▸ Work request
Working from the top of the listing below, retype each line through the line containing "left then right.", both included, with no pictures.
** Opening Provided data block **
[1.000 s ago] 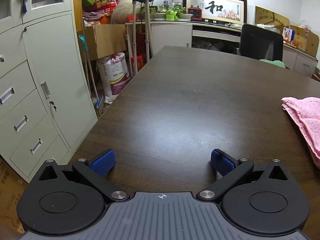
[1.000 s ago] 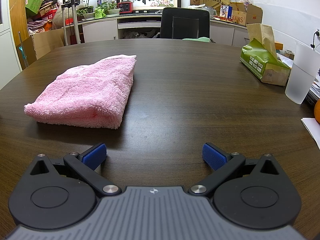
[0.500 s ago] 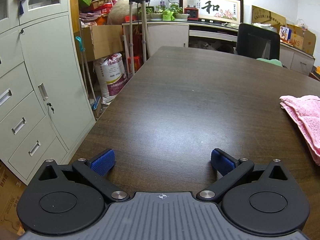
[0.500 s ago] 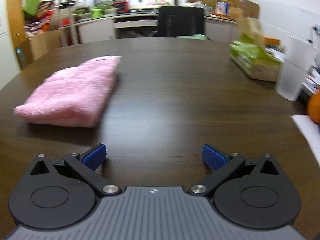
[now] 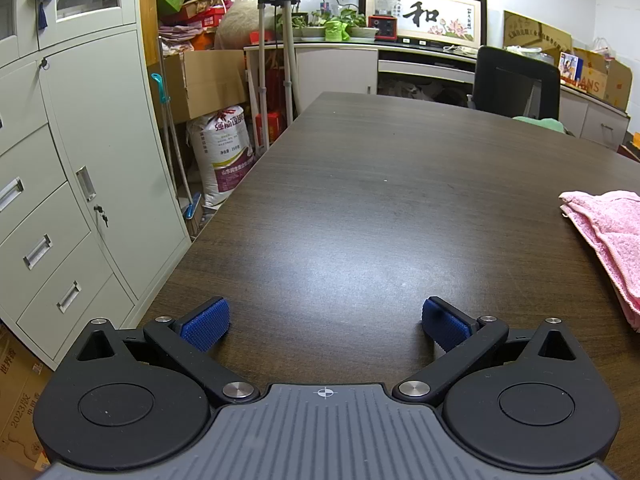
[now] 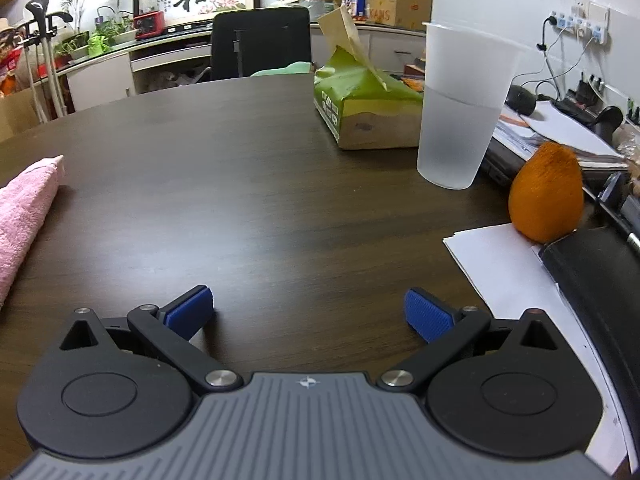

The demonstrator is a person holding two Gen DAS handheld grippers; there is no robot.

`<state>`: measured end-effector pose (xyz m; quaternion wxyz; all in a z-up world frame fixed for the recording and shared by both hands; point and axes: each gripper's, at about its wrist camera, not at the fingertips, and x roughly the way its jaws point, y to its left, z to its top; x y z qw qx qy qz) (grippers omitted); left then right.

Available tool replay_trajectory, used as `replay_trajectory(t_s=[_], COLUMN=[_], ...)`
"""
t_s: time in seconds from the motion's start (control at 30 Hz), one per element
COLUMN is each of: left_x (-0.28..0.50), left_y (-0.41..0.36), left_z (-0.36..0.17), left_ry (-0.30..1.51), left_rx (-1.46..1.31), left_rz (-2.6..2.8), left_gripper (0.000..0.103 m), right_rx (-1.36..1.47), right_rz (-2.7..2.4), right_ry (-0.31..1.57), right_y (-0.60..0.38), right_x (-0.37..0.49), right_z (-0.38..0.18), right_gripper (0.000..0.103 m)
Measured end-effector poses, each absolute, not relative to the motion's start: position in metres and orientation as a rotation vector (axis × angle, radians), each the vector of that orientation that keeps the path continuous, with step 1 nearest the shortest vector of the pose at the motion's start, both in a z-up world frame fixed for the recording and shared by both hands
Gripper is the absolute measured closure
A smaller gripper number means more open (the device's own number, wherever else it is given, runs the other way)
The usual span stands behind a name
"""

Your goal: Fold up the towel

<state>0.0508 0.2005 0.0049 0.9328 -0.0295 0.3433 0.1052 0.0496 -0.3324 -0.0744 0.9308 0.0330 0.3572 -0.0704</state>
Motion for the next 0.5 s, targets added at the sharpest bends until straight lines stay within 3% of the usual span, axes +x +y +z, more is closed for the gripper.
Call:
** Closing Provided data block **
▸ Answer for the task
[1.000 s ago] 
[1.000 s ago] 
[0.500 s ago] 
[0.500 s ago] 
[now] 
[now] 

The demonstrator is a person holding two Gen DAS handheld grippers; there is no robot.

`<state>`: measured end-effector pose (xyz m; quaternion wxyz; all in a z-up world frame fixed for the recording and shared by both hands; point and axes: each gripper's, at about its wrist camera, not at the fingertips, and x roughly the way its jaws point, y to its left, z to its top; x y z qw qx qy qz) (grippers omitted); left then right.

This exercise requires no further work.